What the task requires
Please restate exactly what appears in the records below from the first line to the line where "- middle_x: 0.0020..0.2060" is, that line included.

Data excerpts
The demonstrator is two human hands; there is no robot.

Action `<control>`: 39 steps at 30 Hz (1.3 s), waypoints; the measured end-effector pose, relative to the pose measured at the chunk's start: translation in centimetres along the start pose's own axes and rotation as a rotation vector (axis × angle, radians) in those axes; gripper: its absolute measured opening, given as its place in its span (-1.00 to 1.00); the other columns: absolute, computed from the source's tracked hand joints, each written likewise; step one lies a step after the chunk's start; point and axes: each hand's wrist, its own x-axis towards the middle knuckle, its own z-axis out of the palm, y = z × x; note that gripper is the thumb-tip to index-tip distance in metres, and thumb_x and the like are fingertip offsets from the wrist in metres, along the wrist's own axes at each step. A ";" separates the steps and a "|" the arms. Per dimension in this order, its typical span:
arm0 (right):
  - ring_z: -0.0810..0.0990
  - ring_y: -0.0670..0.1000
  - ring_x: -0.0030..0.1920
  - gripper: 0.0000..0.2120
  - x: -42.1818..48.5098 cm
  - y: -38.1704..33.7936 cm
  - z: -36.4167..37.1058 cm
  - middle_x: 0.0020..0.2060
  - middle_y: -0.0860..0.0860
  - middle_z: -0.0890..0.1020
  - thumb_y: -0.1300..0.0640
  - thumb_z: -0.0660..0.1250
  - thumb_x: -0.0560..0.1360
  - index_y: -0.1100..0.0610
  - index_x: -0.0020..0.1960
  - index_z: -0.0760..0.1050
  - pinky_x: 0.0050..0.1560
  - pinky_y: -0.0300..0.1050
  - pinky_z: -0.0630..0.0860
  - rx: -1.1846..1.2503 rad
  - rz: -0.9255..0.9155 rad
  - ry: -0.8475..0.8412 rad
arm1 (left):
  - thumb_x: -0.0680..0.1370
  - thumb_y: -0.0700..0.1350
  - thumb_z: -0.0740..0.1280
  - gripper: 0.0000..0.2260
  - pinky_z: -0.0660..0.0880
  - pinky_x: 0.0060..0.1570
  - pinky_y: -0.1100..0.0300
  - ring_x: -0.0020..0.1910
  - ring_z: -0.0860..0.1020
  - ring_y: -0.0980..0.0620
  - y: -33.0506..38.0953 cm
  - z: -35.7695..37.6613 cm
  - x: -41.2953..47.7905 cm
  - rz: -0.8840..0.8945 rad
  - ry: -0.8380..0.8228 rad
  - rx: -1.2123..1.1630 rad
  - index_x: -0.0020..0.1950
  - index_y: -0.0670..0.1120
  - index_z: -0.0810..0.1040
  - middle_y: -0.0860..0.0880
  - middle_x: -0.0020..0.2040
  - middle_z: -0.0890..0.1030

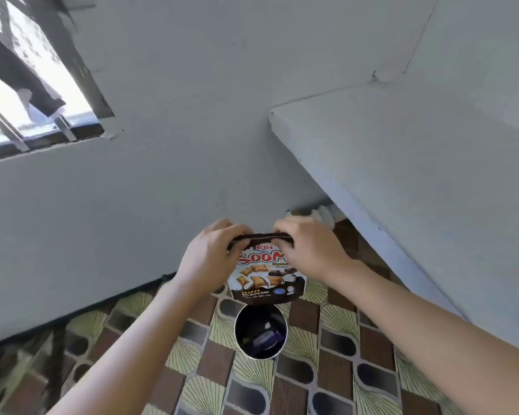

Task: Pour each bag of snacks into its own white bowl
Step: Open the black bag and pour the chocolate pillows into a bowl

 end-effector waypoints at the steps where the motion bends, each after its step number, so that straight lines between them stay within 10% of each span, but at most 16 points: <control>1: 0.58 0.02 -0.17 -0.89 0.1 0.5 1.5 -0.18 -0.02 0.62 0.06 0.35 0.58 0.10 -0.04 0.57 -0.15 0.01 0.54 0.009 0.001 -0.020 | 0.65 -0.06 0.30 -0.83 0.60 -0.08 0.04 -0.07 0.56 0.05 -1.1 1.3 -0.3 -0.019 -0.003 -0.007 0.20 0.08 0.63 0.08 0.00 0.57; 16: 0.63 -0.01 -0.12 -0.88 -2.8 14.8 31.9 -0.11 -0.02 0.66 0.10 0.41 0.55 0.14 0.02 0.62 -0.09 -0.08 0.59 0.050 0.010 -0.157 | 0.65 -0.07 0.31 -0.81 0.52 -0.18 0.22 -0.06 0.55 0.08 -19.3 28.4 -4.0 -0.208 -0.120 -0.030 0.22 0.05 0.64 0.09 0.01 0.55; 22: 0.66 0.04 0.03 -0.65 -4.2 17.7 36.0 0.02 0.00 0.71 -0.08 0.39 0.54 0.08 0.24 0.58 0.05 0.06 0.61 0.043 0.088 -0.293 | 0.65 0.03 0.29 -0.78 0.60 0.03 -0.02 0.07 0.58 0.06 -22.3 33.0 -4.8 -0.282 -0.270 -0.035 0.25 0.10 0.63 0.08 0.11 0.57; 29: 0.59 -0.05 -0.22 -0.85 -1.0 15.7 28.8 -0.21 -0.08 0.61 0.01 0.33 0.59 0.07 -0.03 0.58 -0.24 -0.08 0.57 0.063 0.132 -0.243 | 0.65 0.08 0.28 -0.82 0.60 -0.17 0.12 -0.21 0.58 0.23 -17.5 25.8 -0.2 -0.229 -0.166 -0.047 0.03 0.05 0.64 0.16 -0.23 0.61; 39: 0.56 -0.04 -0.22 -0.88 3.0 6.3 -0.2 -0.21 -0.06 0.62 0.02 0.30 0.58 0.03 -0.07 0.56 -0.17 -0.02 0.54 0.034 0.153 0.032 | 0.63 0.11 0.31 -0.87 0.46 -0.32 0.23 -0.40 0.53 0.09 1.2 2.5 8.6 0.011 0.019 -0.047 -0.03 0.12 0.60 0.01 -0.40 0.58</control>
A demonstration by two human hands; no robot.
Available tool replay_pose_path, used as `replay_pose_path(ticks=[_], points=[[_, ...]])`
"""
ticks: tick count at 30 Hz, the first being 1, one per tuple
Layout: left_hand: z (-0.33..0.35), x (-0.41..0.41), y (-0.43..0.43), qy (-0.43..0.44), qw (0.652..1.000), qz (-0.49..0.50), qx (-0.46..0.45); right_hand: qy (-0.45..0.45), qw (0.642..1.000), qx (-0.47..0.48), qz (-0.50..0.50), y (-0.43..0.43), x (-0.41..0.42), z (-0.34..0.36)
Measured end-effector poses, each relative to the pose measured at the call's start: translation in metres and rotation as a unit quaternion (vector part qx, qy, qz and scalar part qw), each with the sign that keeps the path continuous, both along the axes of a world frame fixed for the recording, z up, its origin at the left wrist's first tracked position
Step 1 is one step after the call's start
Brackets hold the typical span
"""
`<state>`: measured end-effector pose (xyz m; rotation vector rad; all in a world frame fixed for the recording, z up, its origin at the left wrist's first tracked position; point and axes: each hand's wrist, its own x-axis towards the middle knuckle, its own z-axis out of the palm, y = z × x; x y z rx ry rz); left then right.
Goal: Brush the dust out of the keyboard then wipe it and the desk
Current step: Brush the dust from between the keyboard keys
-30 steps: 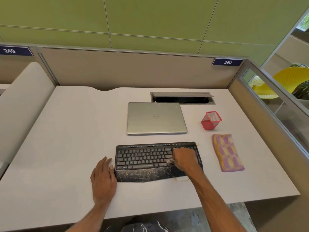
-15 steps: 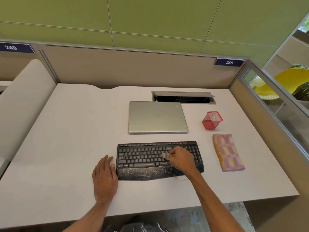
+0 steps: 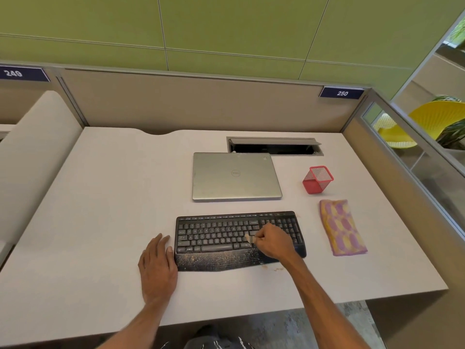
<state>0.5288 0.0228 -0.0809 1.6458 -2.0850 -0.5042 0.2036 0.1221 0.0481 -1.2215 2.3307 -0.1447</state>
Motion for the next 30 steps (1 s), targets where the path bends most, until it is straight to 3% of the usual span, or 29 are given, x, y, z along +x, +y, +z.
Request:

Solution
The demonstrator is two human hands; there is no robot.

Action `<control>`: 39 steps at 30 Hz (1.3 s), waypoints; the measured end-effector pose, relative to the pose measured at the chunk's start: translation in centimetres along the start pose's own axes and rotation as a rotation vector (axis × angle, radians) in those axes; gripper: its absolute measured opening, given as its place in its span (-1.00 to 1.00); the other columns: absolute, computed from the source's tracked hand joints, each written likewise; step one lies a step after the chunk's start; point and axes: each hand's wrist, its own x-axis towards the middle knuckle, its own z-axis out of the palm, y = z × x; note that gripper is the thumb-tip to index-tip distance in metres, and thumb_x and the like are fingertip offsets from the wrist in metres, along the wrist's own axes at each step. A ";" separates the steps and a "|" the arms. Per dimension in this order, its typical span:
arm0 (right):
  - ring_z: -0.0810..0.0990
  - ring_y: -0.0670..0.1000
  - ring_x: -0.0030..0.1920
  - gripper: 0.0000..0.2120
  - x: -42.1818..48.5098 cm
  - y: -38.1704..33.7936 cm
  - z: -36.4167..37.1058 cm
  - middle_x: 0.0020..0.2060

This completes the answer to the exercise.